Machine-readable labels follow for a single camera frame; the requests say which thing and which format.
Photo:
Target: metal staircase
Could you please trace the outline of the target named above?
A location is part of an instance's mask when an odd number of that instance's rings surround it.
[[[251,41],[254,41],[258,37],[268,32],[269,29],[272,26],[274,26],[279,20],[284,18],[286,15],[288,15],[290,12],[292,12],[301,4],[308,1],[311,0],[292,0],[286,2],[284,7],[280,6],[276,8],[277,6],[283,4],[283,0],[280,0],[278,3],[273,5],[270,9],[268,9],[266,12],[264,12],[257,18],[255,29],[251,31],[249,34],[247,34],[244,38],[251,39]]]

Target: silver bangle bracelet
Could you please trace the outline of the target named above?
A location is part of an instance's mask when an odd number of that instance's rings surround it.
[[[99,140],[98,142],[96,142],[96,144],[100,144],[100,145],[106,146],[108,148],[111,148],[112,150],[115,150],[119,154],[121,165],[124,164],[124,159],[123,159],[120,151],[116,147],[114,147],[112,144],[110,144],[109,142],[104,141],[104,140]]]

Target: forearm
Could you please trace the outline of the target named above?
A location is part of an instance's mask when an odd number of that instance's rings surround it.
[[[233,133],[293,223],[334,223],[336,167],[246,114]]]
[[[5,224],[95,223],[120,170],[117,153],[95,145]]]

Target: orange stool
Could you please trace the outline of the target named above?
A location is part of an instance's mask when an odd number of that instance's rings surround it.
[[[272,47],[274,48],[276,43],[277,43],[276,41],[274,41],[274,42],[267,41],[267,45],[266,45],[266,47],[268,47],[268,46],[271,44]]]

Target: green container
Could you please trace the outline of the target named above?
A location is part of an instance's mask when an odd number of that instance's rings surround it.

◇ ◇ ◇ ◇ ◇

* What to do: Every line above should be duplicated exactly as it stands.

* Result of the task:
Machine-readable labels follow for a single camera frame; the requests say which thing and which format.
Photo:
Target: metal staircase
Could you please trace the outline of the target named above?
A location is part of an instance's mask when an odd number of that instance's rings surround it.
[[[251,41],[254,41],[258,37],[268,32],[269,29],[272,26],[274,26],[279,20],[284,18],[286,15],[288,15],[290,12],[292,12],[301,4],[308,1],[311,0],[292,0],[286,2],[284,7],[280,6],[276,8],[277,6],[283,4],[283,0],[280,0],[278,3],[273,5],[270,9],[268,9],[266,12],[264,12],[257,18],[255,29],[251,31],[249,34],[247,34],[244,38],[251,39]]]

Target: silver bangle bracelet
Could you please trace the outline of the target named above?
A location is part of an instance's mask when an odd number of that instance's rings surround it.
[[[99,140],[98,142],[96,142],[96,144],[100,144],[100,145],[106,146],[108,148],[111,148],[112,150],[115,150],[119,154],[121,165],[124,164],[124,159],[123,159],[120,151],[116,147],[114,147],[112,144],[110,144],[109,142],[104,141],[104,140]]]

Target: forearm
Could you please trace the outline of the target named above?
A location is part of an instance's mask when an odd number of that instance's rings surround it.
[[[233,133],[293,223],[334,223],[336,167],[246,114]]]
[[[5,224],[95,223],[120,170],[117,153],[95,145]]]

Target: orange stool
Could you please trace the outline of the target named above?
A location is part of an instance's mask when an odd number of that instance's rings surround it.
[[[272,47],[274,48],[276,43],[277,43],[276,41],[274,41],[274,42],[267,41],[267,45],[266,45],[266,47],[268,47],[268,46],[271,44]]]

Target: green container
Could you please trace the outline of the target named above?
A location is part of an instance's mask when an odd number of that instance's rings surround it.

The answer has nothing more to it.